AI crawler bots 🤖

An ever-growing list of major AI crawler bots and user agents that collect website data to either train large language models or provide more accurate responses to user searches in real-time.

AmazonBot

Crawler

Used by Amazon to crawl and index web content, enhancing services like Alexa by collecting publicly available data to improve search results and answer accuracy.

Applebot

Crawler

Used by Apple to crawl and index web content for powering features like Siri, Spotlight, and Safari search, and to collect data for training its generative AI models.

Bytespider

Crawler

Used by ByteDance to crawl and collect web content for training AI models powering TikTok and its ChatGPT competitor Doubao.

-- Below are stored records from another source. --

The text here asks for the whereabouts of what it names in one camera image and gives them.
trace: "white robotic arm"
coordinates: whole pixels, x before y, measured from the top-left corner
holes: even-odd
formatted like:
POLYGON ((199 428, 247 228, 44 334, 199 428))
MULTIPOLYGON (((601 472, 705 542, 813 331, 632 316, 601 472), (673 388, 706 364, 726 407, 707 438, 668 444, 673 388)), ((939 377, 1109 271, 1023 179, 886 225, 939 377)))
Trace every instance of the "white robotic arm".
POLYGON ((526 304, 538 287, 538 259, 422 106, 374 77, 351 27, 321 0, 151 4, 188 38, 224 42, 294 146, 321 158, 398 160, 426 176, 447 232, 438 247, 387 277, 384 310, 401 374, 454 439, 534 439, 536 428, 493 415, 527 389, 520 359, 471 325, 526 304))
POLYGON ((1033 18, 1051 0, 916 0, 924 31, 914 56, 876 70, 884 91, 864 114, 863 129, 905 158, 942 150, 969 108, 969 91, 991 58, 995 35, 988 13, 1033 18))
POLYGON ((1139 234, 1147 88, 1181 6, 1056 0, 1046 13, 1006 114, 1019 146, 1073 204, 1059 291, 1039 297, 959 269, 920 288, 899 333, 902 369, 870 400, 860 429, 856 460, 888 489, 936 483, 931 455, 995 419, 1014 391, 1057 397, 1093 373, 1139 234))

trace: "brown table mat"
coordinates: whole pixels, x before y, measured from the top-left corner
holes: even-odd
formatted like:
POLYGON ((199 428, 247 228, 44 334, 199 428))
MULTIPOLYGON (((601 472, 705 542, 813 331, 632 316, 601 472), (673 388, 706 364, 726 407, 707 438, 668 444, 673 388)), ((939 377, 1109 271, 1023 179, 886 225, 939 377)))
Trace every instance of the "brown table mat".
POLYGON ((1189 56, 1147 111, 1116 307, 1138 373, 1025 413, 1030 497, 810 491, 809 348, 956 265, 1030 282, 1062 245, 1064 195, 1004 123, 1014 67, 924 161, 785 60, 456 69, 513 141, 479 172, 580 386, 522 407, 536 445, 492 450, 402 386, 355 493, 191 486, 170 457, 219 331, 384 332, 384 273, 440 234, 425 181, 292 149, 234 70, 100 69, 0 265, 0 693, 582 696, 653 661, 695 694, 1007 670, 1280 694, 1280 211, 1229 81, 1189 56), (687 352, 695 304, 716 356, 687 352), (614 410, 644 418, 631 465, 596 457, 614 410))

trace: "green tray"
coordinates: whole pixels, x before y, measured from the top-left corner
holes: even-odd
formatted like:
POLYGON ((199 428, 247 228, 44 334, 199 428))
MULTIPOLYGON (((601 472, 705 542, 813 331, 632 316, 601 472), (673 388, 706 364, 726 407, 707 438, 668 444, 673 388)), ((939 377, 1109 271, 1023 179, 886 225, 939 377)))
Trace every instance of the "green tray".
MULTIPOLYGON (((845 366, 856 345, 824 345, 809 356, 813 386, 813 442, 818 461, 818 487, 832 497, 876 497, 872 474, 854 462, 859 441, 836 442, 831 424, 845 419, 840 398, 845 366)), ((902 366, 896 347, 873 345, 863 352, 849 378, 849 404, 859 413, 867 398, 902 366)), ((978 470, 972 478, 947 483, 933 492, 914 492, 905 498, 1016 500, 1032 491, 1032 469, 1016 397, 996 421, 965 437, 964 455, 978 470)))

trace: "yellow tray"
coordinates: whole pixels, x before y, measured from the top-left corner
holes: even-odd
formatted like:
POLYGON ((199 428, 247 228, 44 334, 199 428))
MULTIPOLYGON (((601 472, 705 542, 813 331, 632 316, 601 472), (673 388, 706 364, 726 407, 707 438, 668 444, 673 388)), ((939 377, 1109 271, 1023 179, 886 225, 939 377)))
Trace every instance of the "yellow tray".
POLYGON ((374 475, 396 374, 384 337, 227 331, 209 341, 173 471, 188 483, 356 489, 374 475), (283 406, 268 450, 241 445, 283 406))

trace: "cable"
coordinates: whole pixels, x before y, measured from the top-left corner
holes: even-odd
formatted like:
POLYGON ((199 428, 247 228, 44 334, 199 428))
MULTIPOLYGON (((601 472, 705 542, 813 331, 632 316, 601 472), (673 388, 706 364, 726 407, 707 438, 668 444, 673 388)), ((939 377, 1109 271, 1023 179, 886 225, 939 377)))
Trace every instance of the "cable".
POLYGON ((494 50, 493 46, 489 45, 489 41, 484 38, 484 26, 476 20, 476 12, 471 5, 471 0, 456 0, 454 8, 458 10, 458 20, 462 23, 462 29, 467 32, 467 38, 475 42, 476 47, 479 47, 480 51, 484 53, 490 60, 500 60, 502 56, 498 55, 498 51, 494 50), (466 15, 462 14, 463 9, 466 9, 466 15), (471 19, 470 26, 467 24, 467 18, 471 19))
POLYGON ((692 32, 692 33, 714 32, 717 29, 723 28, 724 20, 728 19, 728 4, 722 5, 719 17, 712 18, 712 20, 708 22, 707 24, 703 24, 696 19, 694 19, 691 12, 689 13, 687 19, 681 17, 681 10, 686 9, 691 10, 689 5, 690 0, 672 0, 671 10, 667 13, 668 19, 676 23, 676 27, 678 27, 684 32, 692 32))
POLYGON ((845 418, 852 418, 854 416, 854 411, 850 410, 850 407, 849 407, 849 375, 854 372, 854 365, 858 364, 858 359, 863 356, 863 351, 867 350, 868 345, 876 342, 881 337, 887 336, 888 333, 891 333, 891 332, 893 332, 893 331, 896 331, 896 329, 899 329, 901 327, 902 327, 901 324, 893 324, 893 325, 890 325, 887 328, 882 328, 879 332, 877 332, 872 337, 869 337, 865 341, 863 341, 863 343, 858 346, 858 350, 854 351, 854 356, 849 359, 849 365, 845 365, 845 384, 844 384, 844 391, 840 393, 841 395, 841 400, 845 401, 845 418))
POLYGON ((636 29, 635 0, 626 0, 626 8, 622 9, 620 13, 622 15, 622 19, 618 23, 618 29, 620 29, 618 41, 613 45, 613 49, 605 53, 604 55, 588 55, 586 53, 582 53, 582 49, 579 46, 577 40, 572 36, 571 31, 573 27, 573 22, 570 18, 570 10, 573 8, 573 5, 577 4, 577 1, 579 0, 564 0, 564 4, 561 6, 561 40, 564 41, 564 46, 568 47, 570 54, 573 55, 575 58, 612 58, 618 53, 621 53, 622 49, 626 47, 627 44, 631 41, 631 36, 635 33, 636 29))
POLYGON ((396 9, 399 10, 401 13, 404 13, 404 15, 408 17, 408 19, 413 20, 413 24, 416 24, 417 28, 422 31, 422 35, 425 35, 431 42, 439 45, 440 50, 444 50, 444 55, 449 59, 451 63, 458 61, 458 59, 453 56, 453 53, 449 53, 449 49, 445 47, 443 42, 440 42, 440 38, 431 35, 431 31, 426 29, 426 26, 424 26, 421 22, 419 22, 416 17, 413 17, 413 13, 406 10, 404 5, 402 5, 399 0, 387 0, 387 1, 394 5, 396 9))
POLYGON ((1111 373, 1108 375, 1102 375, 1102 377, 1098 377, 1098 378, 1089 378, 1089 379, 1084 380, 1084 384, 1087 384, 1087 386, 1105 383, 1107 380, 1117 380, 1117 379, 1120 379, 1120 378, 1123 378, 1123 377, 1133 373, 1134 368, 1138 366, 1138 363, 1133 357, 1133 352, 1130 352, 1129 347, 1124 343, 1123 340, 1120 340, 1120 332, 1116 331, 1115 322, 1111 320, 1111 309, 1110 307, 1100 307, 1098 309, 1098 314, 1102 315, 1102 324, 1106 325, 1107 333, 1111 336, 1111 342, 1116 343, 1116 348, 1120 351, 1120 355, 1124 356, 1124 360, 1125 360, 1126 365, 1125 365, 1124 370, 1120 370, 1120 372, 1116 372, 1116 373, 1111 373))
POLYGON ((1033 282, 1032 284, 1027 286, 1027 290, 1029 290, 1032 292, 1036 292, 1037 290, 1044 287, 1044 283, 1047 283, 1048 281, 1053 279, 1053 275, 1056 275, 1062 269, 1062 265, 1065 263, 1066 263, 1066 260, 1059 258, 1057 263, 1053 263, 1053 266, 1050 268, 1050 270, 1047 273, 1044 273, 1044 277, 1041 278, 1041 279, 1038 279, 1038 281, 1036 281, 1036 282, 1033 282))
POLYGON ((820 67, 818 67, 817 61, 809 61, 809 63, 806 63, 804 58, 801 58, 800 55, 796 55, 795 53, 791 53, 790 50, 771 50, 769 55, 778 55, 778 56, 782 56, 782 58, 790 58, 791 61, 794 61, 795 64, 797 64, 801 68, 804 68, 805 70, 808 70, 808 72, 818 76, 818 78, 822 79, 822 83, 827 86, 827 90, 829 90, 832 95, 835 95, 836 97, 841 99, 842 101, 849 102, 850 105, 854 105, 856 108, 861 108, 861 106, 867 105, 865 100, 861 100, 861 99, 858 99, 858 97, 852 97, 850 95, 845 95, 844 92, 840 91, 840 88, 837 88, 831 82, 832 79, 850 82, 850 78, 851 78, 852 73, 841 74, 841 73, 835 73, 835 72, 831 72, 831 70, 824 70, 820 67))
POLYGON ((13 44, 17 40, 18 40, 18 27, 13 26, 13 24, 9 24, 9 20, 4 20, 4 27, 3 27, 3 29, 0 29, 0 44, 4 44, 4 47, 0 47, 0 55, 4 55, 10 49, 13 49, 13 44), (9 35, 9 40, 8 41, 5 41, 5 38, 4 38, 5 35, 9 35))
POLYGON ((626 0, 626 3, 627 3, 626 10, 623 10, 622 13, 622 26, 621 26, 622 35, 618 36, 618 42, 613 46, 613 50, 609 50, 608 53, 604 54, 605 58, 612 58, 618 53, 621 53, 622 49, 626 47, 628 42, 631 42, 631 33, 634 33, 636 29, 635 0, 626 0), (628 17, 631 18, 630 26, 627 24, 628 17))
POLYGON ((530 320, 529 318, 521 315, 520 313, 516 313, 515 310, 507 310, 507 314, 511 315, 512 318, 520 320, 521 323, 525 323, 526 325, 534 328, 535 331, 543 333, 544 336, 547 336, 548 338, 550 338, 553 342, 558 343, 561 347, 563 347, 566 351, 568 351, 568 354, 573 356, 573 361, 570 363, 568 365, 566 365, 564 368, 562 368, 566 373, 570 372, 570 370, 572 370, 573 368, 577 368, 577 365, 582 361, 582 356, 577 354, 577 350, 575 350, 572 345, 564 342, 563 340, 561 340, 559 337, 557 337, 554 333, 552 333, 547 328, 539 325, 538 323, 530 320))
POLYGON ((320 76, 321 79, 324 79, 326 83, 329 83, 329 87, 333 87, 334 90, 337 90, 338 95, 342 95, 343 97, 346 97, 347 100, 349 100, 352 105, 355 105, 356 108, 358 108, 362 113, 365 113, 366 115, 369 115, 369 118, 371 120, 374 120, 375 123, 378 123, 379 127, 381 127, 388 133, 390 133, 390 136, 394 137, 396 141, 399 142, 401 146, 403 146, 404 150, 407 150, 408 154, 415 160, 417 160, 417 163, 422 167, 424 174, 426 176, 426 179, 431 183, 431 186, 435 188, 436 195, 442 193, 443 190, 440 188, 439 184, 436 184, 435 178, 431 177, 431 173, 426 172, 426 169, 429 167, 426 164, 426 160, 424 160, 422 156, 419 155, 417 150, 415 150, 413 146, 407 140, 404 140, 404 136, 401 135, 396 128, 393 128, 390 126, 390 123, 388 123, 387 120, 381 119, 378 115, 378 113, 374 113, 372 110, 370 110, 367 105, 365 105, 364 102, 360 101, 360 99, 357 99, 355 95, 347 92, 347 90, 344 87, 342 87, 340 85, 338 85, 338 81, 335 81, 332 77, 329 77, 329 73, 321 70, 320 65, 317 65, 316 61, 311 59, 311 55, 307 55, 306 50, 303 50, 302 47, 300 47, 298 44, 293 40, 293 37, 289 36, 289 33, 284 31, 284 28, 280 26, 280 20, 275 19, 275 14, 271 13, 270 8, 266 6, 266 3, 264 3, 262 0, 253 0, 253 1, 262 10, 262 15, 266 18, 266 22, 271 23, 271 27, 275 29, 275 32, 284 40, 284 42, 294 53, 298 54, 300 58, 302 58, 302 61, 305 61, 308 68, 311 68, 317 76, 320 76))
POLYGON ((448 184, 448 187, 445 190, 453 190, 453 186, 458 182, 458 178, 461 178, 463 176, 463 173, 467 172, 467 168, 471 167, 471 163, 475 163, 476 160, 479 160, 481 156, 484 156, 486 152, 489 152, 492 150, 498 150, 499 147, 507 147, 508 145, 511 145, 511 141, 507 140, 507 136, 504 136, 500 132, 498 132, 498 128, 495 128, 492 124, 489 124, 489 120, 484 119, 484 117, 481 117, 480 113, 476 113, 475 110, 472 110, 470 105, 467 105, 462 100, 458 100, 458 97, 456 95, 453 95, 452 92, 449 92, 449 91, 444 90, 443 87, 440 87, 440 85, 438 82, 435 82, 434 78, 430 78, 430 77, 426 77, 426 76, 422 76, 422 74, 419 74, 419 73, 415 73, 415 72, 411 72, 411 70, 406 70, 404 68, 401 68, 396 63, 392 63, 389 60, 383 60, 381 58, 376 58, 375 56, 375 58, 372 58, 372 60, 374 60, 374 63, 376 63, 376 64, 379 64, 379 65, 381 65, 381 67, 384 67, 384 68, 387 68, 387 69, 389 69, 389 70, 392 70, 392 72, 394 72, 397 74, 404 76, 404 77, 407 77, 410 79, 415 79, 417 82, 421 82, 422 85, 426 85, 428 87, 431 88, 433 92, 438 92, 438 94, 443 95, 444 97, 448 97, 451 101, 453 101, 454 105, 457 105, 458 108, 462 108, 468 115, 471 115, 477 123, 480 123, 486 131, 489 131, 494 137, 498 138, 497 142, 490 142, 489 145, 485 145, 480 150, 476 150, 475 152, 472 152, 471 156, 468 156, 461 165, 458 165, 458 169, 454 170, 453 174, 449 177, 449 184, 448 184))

Source: no public documentation

CCbot

Crawler

Used by Common Crawl to systematically crawl and archive the open web, providing a free dataset widely used for AI training, academic research, and large-scale data analysis

ChatGPT-User

User agent

Used by OpenAI's ChatGPT to browse websites and fetch information when a user asks for something that requires real-time web data.

ClaudeBot

Crawler

Used by Anthropic to crawl and collect public web content for training its Claude AI models, enhancing their knowledge and performance.

Meta-ExternalAgent

Crawler

Used by Meta to crawl and index web content for training AI models and enhancing products by directly collecting publicly available data.

OAI-SearchBot

User agent

Used to browse websites and retrieve real-time information when users request data that requires up-to-date web content.

PerplexityBot

User agent / Crawler

Used to either conduct periodic search indexing and check websites when users ask something in Perplexity that require real-time web data.

Perplexity-User

User agent

Used to browse websites and fetch information when a user asks for something that requires real-time web data.